Here's what I like about the book, and it mostly concerns the author.  Harkness is a historian.  She has several degrees and teaches at USC and has extensively studied the history of magic and science in Europe from 1500-1700.  If you, like me, have ever wondered why classes like this exist beyond giving history buffs something random to chew on, maybe this novel is one.  Harkness' love for these things is obvious from reading A Discovery of Witches, which is a historical work of fiction.  There are all kinds of allusions, most of which were lost on me, to scientists, authors, and novels.  The story spans a range of geography and time, and Harkness seems comfortable with it all.  At times, I feel our 1500 year-old, well-learned vampire Matthew can get a bit pretentious, but understanding Harkness' love for history forgives that for me.

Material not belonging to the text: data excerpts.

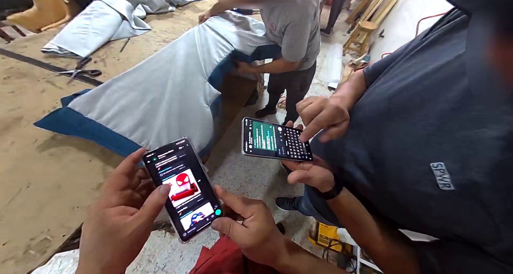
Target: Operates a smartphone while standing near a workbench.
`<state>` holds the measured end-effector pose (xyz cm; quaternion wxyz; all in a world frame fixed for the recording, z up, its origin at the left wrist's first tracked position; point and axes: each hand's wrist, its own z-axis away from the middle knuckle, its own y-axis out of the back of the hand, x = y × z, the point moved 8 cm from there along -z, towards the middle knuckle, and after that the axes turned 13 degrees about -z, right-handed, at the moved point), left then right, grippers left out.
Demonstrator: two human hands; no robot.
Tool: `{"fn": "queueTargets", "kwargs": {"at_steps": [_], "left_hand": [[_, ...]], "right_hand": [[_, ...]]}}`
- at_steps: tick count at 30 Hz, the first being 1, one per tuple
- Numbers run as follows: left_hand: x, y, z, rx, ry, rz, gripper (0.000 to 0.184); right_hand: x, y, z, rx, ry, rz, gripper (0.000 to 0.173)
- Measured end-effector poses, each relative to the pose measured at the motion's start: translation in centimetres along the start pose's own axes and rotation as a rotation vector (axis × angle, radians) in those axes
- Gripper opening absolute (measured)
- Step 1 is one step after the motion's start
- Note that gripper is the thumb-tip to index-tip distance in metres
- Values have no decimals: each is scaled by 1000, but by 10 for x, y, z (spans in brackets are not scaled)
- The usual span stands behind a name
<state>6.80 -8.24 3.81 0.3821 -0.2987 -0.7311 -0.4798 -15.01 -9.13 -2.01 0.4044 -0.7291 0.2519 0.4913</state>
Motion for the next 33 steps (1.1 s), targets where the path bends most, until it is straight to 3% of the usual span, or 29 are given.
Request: {"fn": "queueTargets", "kwargs": {"at_steps": [33], "left_hand": [[12,-1,5,-9,-6,1,77]], "right_hand": [[-6,2,5,16,-8,-8,50]]}}
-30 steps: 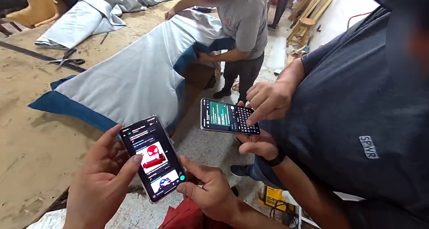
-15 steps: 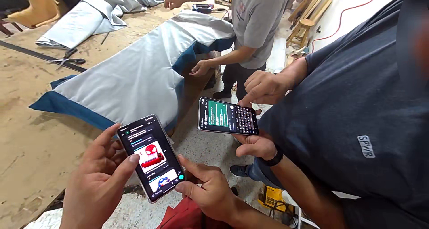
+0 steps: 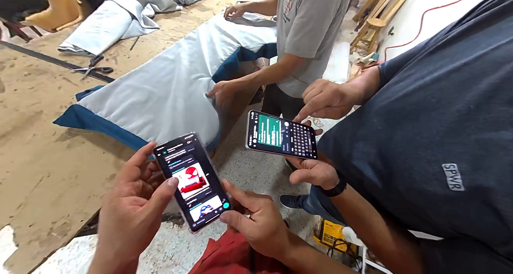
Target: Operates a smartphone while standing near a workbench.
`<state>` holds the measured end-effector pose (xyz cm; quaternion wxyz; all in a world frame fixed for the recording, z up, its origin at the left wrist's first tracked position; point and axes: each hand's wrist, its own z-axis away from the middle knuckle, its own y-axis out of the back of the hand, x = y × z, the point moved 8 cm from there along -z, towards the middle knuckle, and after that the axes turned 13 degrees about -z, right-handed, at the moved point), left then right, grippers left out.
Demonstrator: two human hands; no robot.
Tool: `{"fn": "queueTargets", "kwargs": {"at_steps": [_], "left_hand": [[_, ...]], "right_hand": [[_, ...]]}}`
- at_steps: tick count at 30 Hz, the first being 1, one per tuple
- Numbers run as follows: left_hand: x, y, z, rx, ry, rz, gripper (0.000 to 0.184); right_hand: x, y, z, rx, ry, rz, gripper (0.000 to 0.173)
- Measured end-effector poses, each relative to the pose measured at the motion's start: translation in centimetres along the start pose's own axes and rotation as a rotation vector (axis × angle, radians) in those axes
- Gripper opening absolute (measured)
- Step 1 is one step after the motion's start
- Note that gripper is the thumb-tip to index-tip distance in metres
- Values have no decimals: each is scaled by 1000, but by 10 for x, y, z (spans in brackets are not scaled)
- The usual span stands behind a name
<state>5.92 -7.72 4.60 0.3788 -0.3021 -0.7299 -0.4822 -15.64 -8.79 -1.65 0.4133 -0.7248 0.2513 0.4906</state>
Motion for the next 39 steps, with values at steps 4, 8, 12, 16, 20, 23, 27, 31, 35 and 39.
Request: {"fn": "queueTargets", "kwargs": {"at_steps": [4,8,12,16,20,23,27,31,35,39], "left_hand": [[3,2,7,-33,40,62,77],[6,-7,10,-137,51,188,86],[6,-21,24,-299,30,301,103],[3,-22,30,-259,-10,374,103],[0,-8,22,-46,9,421,87],[-1,14,13,141,64,261,54],[3,28,8,225,133,132,32],[4,30,7,246,178,82,29],[8,28,6,247,176,51,26],[8,24,4,223,190,33,29]], "right_hand": [[7,-2,2,27,-26,3,47],[14,0,3,37,-65,15,49],[13,1,2,46,-52,16,50],[14,-2,0,-10,-7,16,51],[12,-4,0,-43,50,66,51],[15,-8,1,-77,57,99,50],[18,-8,2,-76,40,63,53],[17,-7,2,-77,32,99,53],[16,-8,1,-97,41,97,52],[14,-8,1,-90,56,113,51]]}}
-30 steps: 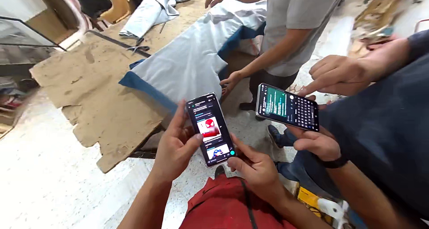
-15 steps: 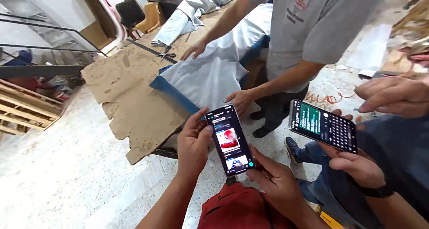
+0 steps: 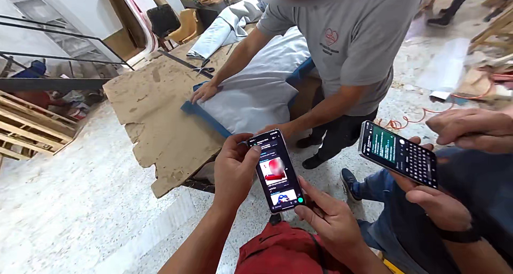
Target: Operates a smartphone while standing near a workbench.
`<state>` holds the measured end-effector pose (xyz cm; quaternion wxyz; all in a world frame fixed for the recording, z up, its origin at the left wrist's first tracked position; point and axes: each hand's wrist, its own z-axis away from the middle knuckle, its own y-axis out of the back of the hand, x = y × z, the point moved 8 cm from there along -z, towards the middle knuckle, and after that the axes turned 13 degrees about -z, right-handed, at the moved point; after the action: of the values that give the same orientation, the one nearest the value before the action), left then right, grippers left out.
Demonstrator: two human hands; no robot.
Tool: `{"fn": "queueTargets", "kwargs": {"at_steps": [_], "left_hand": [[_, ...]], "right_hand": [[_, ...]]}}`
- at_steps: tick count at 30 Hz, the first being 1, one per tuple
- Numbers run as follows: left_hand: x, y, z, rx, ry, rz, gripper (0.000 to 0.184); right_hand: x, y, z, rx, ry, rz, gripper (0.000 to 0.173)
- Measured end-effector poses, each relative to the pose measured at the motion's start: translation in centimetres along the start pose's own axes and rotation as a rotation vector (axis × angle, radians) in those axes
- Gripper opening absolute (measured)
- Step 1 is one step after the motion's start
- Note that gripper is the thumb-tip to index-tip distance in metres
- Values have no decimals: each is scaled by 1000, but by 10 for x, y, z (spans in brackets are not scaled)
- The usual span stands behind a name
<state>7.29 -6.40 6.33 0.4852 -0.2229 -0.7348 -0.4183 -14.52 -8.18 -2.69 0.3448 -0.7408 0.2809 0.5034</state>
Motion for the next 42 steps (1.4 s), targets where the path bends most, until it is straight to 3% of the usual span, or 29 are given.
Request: {"fn": "queueTargets", "kwargs": {"at_steps": [3,8,11,18,21,27,42], "left_hand": [[-1,-3,1,-35,15,-15,34],[-11,-29,20,-407,-19,203,96],[-21,-35,31,-527,-53,233,107],[-20,-38,38,-509,-223,-95,128],[-24,-40,33,-486,-222,-160,129],[-16,-39,29,-628,-233,178,110],[-11,-45,24,-623,-217,120,108]], "right_hand": [[0,0,0,0,-25,-9,51],[2,5,0,55,-54,-39,51],[2,6,0,53,-57,-41,51],[2,7,-5,63,-34,-66,51],[1,7,-8,64,-30,-76,52],[3,12,-12,60,-38,-102,52],[4,17,-14,83,-53,-119,51]]}}
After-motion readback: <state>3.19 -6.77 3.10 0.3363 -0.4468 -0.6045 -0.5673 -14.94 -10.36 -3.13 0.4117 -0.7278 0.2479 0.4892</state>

The story begins with Diana, an alchemical history professor at Oxford university (if there is such a thing at Oxford, I wasn't able to figure it out from their website).  Diana is descended from a prominent line of witches, but has shunned her magical ability, at least to the degree it's possible (WHY!?!?!).  During her studies, she is able to recall an old, long-thought-lost volume of magic called Ashmole 782, and this draws the attention of not just her fellow witches, but other supernatural creatures as well.  While Diana doesn't realize the significance of her finding, it sets in motion a series of events that make magic an inevitable part of her life.  As she becomes entrenched in the mystery of Ashmole 782 (which you can read about on Harkness' blog), Diana meets Matthew, a geneticist (and also a vampire).  Why would a vampire be interested in an old book of magic?  Is there something extraordinary about Diana that Matthew sees?  How could Diana's find be the catalyst for a war between witches and vampires?

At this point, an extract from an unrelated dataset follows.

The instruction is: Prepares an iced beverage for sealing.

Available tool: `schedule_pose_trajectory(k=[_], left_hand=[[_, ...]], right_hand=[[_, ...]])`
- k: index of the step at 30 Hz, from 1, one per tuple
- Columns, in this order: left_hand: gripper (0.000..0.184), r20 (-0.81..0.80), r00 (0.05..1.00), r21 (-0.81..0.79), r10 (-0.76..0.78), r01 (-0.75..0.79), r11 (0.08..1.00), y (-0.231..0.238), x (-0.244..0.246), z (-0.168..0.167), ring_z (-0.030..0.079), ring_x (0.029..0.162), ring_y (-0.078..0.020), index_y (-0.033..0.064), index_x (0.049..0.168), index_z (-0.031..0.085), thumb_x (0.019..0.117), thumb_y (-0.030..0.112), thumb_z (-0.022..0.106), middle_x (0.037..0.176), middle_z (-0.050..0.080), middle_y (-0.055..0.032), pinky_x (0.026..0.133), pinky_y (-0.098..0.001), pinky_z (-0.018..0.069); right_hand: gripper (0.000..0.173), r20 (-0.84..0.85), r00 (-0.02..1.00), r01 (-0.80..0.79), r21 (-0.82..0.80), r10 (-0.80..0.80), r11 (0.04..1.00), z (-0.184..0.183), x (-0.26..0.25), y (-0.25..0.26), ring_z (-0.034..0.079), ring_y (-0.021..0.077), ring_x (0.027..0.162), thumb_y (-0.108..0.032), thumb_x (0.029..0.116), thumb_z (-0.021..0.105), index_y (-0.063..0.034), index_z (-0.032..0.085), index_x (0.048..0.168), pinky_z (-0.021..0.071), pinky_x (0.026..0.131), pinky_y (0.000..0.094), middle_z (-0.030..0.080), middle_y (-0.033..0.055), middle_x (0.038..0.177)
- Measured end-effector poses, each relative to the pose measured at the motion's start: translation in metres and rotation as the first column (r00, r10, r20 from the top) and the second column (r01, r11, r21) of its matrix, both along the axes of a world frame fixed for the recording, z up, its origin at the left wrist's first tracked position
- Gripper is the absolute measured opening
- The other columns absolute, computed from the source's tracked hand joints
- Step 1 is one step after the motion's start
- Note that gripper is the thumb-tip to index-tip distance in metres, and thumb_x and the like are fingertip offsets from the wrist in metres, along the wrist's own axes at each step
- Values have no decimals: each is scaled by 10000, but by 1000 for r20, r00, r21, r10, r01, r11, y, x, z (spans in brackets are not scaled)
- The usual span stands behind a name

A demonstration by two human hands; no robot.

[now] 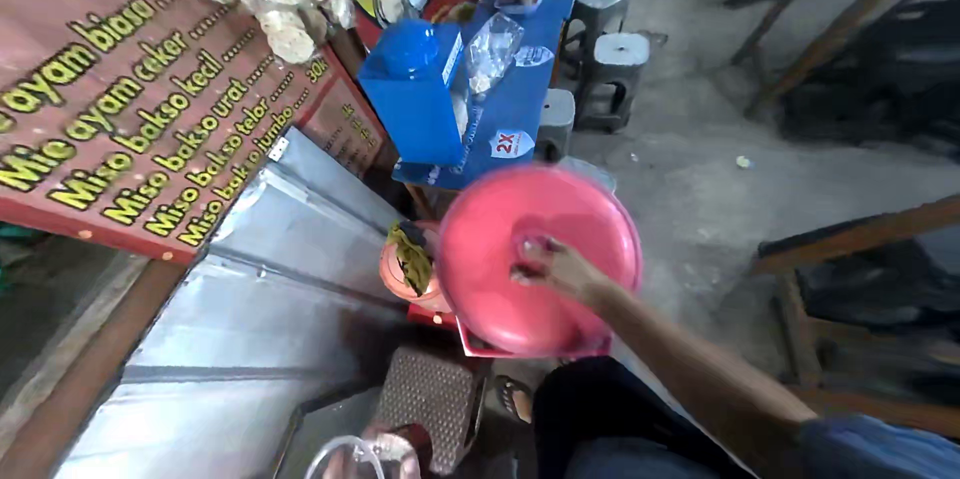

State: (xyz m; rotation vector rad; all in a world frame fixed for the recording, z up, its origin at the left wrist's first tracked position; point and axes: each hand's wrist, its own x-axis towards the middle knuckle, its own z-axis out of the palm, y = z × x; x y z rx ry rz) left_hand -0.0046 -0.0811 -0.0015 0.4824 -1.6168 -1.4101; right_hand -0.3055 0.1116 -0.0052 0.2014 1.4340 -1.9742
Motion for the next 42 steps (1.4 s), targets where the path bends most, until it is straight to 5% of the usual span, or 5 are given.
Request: schedule_pose_trajectory(k=[8,16,23,33,42], left_hand=[[832,43,994,-149,-103,108,983,-57,18,-32,632,1176,-174,135,1486,394,825,365,844,1345,609,-15,998,-361,546],[824,88,988,-100,-125,133,986,-37,7,-34,653,1114,-119,106,1475,364,844,350,835,1297,622,8,946,-316,567],[871,112,986,-23,-120,124,992,-7,-9,-14,633,1142,-88,130,1442,405,757,342,900,1276,630,50,987,-260,544],[852,136,979,46,-150,145,988,30,-31,-32,645,1154,-158,160,1443,470,750,416,895,1307,640,6,983,-327,564],[986,244,959,99,-145,124,987,59,-78,-39,603,1236,-144,-61,1397,445,640,319,950,1348,615,-102,1057,-296,522]], right_hand=[[419,-558,794,185,601,242,777,75,-94,50,768,285,797,-210,1082,556,-101,481,1481,672,744,470,713,196,1081],[320,-198,606,110,980,770,166,-65,-128,50,618,454,1221,-161,1057,529,-85,613,1356,484,1002,678,655,246,1280],[395,-22,553,-75,994,833,76,-100,-179,51,699,470,936,-192,1050,566,-74,521,1425,562,795,667,683,279,1115],[585,-139,576,8,986,806,164,-179,-84,26,526,481,1285,-576,995,560,-62,711,1229,459,1022,649,614,280,1293],[540,112,485,-173,984,867,-30,-62,-60,73,692,466,971,-497,1078,464,2,667,1116,532,799,649,702,254,983]])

These are the questions A Discovery of Witches begins to answer, BUT...and here's where other reviewers and I agree, the pacing is slow.  In fact, it took me several months (if not a year) to get through this book as it was a between-book-read.  But I felt, by the end, Harkness had really laid out her premise and introduced her characters fully.  It also helped that the book picked up steam near the end and left off on a cliff-hanger that makes me really curious to see how she handles book two (yes, this is a trilogy...and yes, there is a movie in the making).

So, to be honest, this was a book I almost gave up on.  But in desperation for something to read, I finished it and now want to read the second book.  Probably not for everyone, but if I had you at "vampires" or "Twilight," then we already know you'll want to read it.